As a first project, disc golf proved viable. With financial support from “Flint Town Flyerz” Disc Golf Club, Kettering University, and a grant from the Community Foundation, the course was designed by disc golfers Paul Grasso, Myles Nakamura, and Mark Stevens. Volunteer students from Kettering dug the 18 tee holes and with neighborhood volunteers over two weekends poured the concrete tee pads – the forms built by the Kettering grounds crew–from which the golfers launch their discs toward targets–chain baskets on poles.

Layout of the disc golf course was finished the first week in October when volunteers from the disc golf club “Flint Town Flyerz,” the Mott Park neighborhood, and students from Kettering University readied the course for play by Oct.7. That warm, sunny Saturday, Flyerz members and other players tried out the course; clusters of golfers walked the tees, a sight last seen eight years ago.

No wonder the Mott Park Recreation Area board members are happy this evening; they have come a long road since Flint’s four municipal golf courses closed. A small group of residents formed the Mott Park Public Golf Course Association in 2010, registered as a non-profit, and began to seek ways to revive the golf course.

Disc golf cart at the Mott Park Recreation Area (photo by Dennis Brown)

But several years’ work and research and consultation reached a dead end—costs for re-seeding and sprinkler system repair were astronomical and the golf industry in Michigan had leveled off. Unlike Swartz Creek or Kearsley Lake, Mott Park, a nine-hole course, and Pierce Park, an executive course, had no commercial suitors, recalls Tom Saxton, board president.

Saxton, a women’s soccer coach at Michigan State, said he learned to play golf on the Mott Park course and taught his sons here too. To him, it was “a sacred space.” Many at the meeting could tell a story of discouragement and frustration as the greens went to seed and wild grass sprouted, or three-wheelers and motorcycles ground up the turf on warm summer nights.

So the golf course board decided to change its mission and direction, a move formalized in 2014 with a new name: the Mott Park Recreation Area Association (MPRAA) and a new mission: “To develop, operate, and maintain as a diverse recreational space.” (https://mpraa.net)

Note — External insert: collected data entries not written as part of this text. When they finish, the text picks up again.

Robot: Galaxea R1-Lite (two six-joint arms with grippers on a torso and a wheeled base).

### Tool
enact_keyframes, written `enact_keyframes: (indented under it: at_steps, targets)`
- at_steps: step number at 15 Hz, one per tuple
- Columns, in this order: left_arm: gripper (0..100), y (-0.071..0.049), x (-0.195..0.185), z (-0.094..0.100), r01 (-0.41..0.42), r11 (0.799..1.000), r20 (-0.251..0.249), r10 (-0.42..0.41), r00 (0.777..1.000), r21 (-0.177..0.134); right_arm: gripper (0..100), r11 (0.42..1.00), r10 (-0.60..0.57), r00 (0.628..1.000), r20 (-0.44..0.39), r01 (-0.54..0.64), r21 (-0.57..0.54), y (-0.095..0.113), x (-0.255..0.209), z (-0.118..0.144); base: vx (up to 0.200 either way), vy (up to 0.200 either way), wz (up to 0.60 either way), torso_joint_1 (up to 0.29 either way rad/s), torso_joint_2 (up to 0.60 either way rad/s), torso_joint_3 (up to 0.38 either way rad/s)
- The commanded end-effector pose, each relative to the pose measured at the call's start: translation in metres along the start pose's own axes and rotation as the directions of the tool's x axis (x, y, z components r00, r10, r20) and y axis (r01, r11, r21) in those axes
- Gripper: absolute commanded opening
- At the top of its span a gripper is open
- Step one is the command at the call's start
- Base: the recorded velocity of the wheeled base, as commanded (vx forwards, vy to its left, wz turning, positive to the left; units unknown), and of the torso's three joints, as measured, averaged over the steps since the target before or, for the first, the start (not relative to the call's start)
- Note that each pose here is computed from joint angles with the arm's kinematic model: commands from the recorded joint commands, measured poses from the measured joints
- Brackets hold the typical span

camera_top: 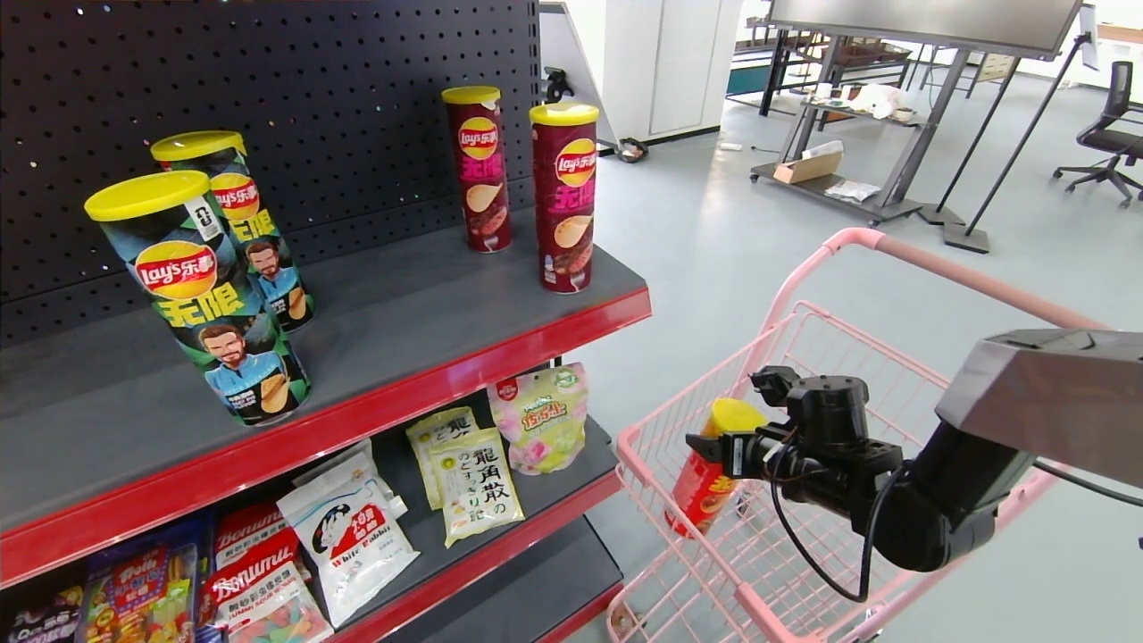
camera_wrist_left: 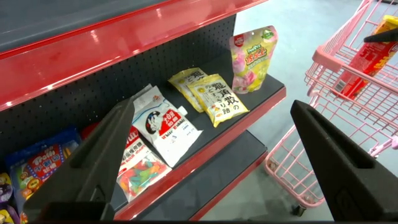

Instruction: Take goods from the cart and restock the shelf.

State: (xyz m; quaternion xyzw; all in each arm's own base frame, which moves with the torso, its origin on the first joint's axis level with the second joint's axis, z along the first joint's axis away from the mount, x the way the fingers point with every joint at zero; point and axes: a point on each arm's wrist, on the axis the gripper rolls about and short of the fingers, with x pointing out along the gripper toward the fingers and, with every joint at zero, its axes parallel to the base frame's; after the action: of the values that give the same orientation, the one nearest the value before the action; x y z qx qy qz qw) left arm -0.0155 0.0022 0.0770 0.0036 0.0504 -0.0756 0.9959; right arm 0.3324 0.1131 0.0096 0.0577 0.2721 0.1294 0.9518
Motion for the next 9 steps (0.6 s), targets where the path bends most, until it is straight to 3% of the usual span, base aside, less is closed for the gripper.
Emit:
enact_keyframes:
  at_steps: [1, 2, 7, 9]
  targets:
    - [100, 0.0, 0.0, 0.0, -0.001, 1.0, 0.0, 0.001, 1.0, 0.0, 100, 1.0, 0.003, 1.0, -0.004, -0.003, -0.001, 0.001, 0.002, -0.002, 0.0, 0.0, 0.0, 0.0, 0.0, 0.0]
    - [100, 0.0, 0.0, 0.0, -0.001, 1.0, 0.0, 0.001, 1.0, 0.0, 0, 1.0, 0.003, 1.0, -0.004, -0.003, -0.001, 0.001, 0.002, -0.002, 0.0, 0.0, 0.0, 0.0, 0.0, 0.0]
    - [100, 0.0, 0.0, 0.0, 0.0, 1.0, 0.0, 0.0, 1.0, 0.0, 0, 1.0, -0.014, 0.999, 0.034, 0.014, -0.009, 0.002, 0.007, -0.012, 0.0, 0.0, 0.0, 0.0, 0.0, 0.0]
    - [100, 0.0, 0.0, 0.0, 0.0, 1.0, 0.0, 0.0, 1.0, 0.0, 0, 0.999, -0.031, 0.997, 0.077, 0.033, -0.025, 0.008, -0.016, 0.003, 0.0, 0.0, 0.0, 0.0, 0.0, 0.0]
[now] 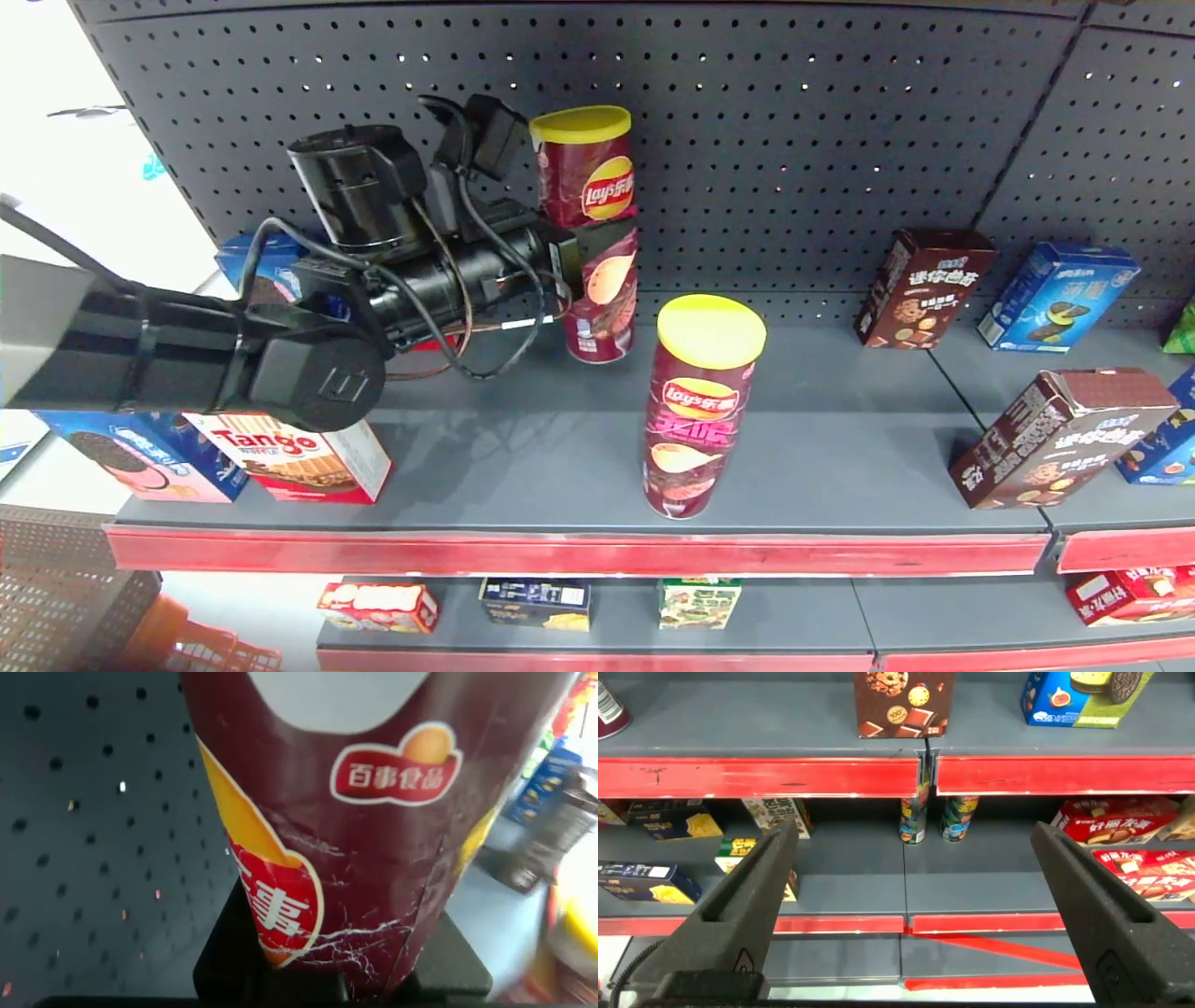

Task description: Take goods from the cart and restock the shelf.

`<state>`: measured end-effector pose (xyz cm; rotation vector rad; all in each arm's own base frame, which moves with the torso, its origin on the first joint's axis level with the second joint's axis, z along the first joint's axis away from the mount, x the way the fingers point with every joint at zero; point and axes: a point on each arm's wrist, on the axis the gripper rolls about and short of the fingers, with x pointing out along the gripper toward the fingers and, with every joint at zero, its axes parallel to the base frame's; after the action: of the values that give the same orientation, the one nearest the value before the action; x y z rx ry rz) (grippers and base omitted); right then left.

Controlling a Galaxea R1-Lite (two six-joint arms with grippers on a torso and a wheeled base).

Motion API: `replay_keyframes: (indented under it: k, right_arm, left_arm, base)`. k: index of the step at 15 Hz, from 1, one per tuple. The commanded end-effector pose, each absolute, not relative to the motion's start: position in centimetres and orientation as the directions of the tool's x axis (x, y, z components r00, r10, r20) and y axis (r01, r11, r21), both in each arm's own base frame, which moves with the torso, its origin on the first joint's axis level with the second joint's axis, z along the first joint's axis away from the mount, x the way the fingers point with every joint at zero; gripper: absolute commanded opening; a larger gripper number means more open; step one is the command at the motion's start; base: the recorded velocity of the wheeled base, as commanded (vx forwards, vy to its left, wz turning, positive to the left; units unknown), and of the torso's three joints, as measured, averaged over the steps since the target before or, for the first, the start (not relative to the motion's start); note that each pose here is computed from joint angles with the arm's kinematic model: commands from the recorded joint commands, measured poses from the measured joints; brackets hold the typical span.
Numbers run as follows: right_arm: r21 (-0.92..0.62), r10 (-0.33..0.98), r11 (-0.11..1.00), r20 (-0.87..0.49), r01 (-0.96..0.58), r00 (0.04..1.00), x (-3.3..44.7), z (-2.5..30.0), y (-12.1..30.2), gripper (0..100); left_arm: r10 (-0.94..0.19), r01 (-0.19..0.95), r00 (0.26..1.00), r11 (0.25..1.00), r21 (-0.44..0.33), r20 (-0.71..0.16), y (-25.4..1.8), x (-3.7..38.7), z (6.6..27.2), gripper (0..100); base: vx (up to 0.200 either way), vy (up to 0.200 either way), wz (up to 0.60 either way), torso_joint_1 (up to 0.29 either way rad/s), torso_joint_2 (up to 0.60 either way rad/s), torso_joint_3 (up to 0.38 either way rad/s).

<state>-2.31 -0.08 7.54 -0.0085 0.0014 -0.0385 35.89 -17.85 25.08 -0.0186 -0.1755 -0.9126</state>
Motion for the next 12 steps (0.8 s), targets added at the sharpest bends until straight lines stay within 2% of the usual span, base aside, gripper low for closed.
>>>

During the transition, Kettering University provided stability and links to more stakeholders and projects like University Avenue Corridor Coalition. The Recreation Area Board expanded in expertise when Adam Marshall Moore, a professional planner raised in Mott Park and now recently returned to Flint, became a member.

To generate ideas for old golf course and lay community groundwork for a new plan, the Recreation Area Board held a public visioning session in January 2015 at Kettering University. Led by Moore, some 80 attendees proposed and prioritized ideas for a combined recreational and natural space. An unexpected proposal that garnered lively support was disc golf, suggested by some members of a local club, “Flint Town Flyerz,” who attended.  https://www.discgolfscene.com/clubs/Flint_Town_Flyerz

Vision session ideas were fleshed out in concept plans drafted with faculty and professional guidance by students from Michigan State University and University of Michigan-Flint. Student creativity and enthusiasm infused new energy into the process.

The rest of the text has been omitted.